*** Opening of Recorded information ***

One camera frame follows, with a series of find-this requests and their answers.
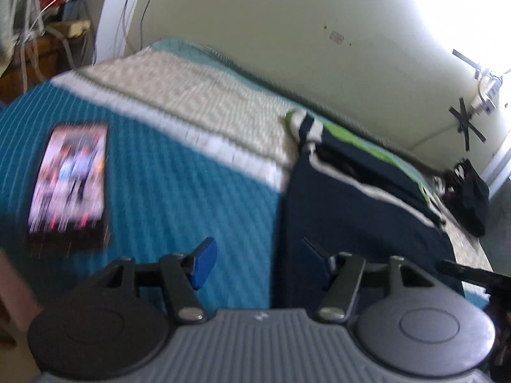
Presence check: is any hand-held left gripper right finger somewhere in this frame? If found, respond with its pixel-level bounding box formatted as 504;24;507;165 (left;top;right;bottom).
301;237;438;324

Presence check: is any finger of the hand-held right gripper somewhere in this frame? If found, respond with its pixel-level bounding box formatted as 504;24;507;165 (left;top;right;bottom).
440;259;511;290

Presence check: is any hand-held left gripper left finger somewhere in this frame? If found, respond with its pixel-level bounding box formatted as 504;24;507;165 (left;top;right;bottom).
90;237;218;326

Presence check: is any navy green white knit sweater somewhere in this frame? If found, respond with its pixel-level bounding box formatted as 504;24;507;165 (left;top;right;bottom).
277;109;464;312

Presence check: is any dark folded clothes pile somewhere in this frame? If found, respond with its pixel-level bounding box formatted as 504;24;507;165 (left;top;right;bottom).
441;159;491;237

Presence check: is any beige teal patterned bedsheet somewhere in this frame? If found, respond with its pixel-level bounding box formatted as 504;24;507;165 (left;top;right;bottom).
0;38;493;316

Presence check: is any black tape cross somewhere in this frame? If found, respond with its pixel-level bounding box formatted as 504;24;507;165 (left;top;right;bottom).
449;98;488;150

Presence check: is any smartphone with lit screen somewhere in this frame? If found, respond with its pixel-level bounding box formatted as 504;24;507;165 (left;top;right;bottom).
26;122;110;250

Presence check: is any black tape strip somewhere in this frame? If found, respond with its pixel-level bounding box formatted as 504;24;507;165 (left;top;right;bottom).
452;49;480;69

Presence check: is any wooden side table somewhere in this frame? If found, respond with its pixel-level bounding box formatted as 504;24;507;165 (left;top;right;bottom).
0;20;96;104

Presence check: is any beige power strip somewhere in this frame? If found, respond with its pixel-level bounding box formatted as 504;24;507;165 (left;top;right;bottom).
48;19;93;37

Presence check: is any blue charger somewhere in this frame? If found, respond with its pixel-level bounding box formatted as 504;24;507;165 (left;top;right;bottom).
63;0;88;21

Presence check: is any white wall power strip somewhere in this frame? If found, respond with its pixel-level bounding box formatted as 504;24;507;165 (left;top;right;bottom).
471;68;504;114

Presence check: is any black wall cable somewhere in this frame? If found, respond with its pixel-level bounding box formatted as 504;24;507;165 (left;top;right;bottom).
138;0;162;46
118;0;146;54

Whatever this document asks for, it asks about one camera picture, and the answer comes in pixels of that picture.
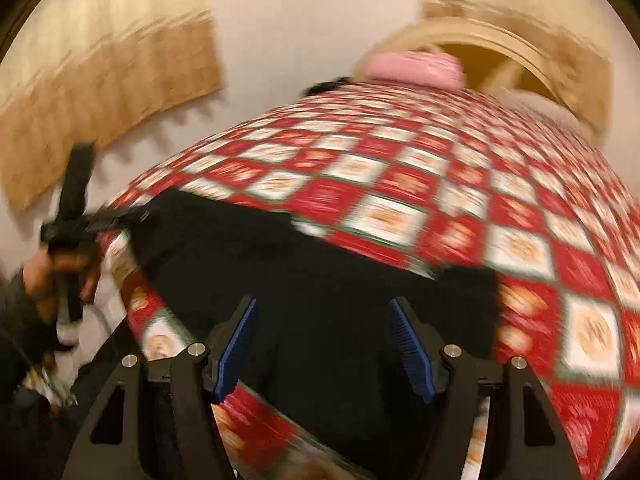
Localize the small black object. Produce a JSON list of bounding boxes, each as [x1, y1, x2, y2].
[[301, 76, 352, 97]]

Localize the beige wide floral curtain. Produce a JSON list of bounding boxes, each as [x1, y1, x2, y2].
[[0, 0, 224, 213]]

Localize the striped pillow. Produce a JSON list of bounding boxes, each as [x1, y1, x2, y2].
[[520, 92, 596, 133]]

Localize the pink folded blanket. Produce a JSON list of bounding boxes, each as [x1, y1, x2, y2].
[[364, 50, 467, 87]]

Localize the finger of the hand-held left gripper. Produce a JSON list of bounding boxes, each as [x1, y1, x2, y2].
[[85, 205, 162, 235], [59, 142, 97, 221]]

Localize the black pants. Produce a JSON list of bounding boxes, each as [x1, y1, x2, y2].
[[131, 189, 502, 480]]

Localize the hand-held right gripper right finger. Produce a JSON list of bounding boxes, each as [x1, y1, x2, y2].
[[389, 296, 583, 480]]

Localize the cream wooden headboard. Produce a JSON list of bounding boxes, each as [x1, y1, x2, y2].
[[350, 16, 603, 136]]

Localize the red checkered printed bedspread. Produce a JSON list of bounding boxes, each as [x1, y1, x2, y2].
[[100, 80, 640, 480]]

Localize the person's left forearm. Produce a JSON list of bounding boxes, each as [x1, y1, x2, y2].
[[0, 269, 58, 366]]

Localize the person's left hand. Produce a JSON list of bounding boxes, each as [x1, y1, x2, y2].
[[24, 247, 102, 322]]

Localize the beige valanced floral curtain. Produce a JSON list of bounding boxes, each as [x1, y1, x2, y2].
[[419, 0, 615, 136]]

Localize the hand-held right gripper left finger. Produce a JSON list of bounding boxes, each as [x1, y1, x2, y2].
[[61, 296, 259, 480]]

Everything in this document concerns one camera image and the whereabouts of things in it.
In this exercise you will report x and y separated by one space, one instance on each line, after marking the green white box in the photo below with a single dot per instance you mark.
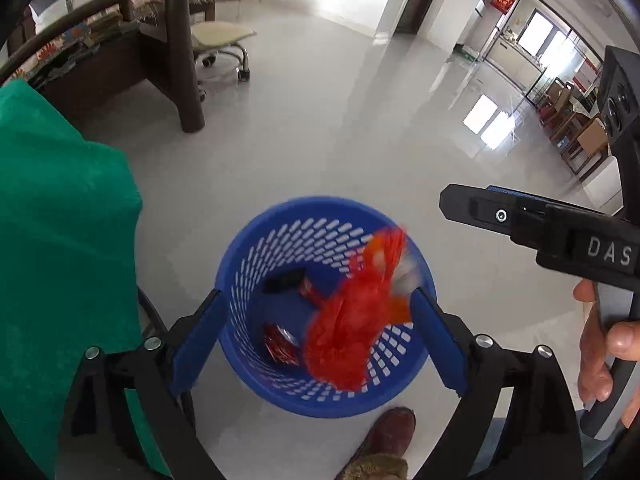
466 52

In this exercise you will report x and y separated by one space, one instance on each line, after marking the grey white pillow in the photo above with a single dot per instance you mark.
47 5

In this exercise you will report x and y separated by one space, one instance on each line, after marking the white kitchen cabinet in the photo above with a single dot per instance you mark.
510 60

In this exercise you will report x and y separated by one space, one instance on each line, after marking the blue plastic basket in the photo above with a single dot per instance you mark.
280 240

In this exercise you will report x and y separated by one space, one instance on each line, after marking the cream rolling stool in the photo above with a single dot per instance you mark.
220 35

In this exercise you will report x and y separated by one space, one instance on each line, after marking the trash packets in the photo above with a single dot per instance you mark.
280 345

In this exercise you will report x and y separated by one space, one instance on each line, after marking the brown fur-lined shoe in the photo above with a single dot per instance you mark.
390 435

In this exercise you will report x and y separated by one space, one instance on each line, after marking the person's right hand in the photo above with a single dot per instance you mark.
595 350

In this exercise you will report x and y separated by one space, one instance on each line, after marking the red wall sign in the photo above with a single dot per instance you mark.
503 0

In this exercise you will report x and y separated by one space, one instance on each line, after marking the wooden dining chair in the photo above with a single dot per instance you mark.
590 142
555 105

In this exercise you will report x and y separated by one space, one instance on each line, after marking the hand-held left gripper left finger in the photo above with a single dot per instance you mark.
200 342

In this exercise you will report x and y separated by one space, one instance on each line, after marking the dark wooden coffee table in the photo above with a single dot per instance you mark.
185 60

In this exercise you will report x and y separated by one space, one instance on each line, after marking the green tablecloth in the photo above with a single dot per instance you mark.
65 240

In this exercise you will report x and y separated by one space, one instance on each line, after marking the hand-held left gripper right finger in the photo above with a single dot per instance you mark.
440 342

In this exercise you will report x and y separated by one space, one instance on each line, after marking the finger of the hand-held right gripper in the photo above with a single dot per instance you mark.
480 210

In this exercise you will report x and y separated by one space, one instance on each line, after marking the red orange snack bag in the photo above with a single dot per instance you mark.
350 320

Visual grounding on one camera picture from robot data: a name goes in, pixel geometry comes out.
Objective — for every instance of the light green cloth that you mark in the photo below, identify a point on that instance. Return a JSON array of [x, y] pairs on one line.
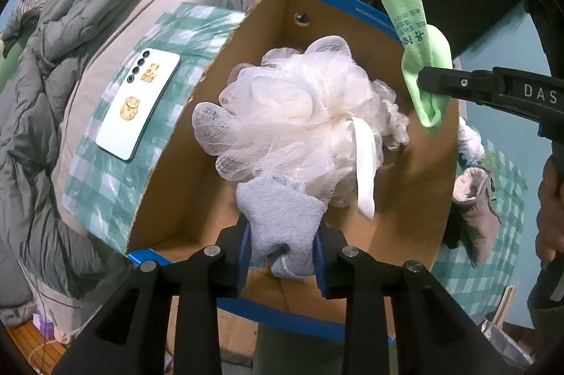
[[418, 44]]

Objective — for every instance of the grey knit sock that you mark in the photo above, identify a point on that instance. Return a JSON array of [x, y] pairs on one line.
[[282, 212]]

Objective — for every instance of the white smartphone with cat stickers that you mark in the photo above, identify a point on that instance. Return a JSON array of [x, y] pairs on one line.
[[141, 101]]

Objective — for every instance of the green checked tablecloth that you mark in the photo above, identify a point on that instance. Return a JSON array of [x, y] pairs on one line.
[[114, 190]]

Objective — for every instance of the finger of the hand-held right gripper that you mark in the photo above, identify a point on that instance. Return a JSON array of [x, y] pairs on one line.
[[484, 86]]

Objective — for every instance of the blue cardboard box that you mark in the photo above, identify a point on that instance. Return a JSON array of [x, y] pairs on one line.
[[198, 203]]

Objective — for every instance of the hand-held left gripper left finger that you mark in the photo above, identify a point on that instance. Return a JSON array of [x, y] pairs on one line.
[[244, 262]]

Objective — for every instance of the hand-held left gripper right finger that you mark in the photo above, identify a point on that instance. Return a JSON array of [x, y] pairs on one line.
[[319, 267]]

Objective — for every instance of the brown fleece slipper sock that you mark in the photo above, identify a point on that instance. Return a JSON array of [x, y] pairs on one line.
[[480, 220]]

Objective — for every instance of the grey puffer jacket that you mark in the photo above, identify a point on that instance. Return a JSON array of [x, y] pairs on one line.
[[35, 137]]

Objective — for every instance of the person's right hand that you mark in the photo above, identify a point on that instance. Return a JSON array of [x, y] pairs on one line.
[[553, 212]]

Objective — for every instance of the person's olive trousers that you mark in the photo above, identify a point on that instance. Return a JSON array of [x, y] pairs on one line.
[[291, 353]]

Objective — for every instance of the striped cloth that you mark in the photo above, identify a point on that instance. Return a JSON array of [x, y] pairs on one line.
[[26, 13]]

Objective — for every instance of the white mesh bath pouf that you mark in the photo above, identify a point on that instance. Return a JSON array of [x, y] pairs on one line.
[[299, 106]]

*** Close of Recorded information ***

Task requirements
Among the lines of the data, find every one that holds "comes" and copy it.

Solution for this problem
Whatever this document asks for, it asks about one camera picture, and the answer comes in pixels of that picture.
Visual grounding on one camera picture from robot data: a name goes in, pixel geometry comes out.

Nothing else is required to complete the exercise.